Work instructions:
From the line with "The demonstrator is" to the line with "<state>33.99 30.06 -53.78", retype every line exactly, including those two, and leave out the rest of the data below.

Data shown:

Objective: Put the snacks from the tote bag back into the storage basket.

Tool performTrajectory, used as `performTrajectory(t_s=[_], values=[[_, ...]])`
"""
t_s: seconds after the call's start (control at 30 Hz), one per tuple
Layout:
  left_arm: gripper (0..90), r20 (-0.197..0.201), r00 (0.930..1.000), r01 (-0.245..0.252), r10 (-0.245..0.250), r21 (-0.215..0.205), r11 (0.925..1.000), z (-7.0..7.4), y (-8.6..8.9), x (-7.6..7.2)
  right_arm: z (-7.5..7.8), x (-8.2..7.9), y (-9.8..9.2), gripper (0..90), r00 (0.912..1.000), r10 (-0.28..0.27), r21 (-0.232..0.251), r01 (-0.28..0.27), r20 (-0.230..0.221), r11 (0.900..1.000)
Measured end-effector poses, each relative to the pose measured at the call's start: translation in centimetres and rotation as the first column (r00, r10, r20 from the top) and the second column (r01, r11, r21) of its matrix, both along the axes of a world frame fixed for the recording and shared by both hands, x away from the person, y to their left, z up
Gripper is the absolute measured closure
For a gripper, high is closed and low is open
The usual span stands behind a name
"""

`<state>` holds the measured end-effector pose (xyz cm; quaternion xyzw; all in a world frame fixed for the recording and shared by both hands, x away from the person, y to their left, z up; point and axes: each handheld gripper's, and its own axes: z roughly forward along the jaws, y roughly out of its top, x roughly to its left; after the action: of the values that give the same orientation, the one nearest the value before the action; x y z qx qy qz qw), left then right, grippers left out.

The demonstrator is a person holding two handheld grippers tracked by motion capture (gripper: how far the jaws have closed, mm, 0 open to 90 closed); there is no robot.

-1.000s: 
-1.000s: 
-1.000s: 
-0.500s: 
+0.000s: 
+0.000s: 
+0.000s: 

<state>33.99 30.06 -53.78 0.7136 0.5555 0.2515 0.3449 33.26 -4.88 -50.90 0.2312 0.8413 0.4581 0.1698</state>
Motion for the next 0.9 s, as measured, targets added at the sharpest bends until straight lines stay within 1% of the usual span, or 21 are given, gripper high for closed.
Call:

Exercise result:
The demonstrator is a person holding two handheld grippers tracked by motion capture (gripper: how far the jaws have closed, mm, 0 open to 90 closed); there is no robot.

-1.000s: 
-1.000s: 
-1.000s: 
-0.500s: 
+0.000s: 
+0.000s: 
+0.000s: 

<state>33.99 30.06 -53.78 0.7136 0.5555 0.2515 0.3449 33.26 -4.88 -50.90 0.2312 0.8413 0.4581 0.1698</state>

The exercise requires no further work.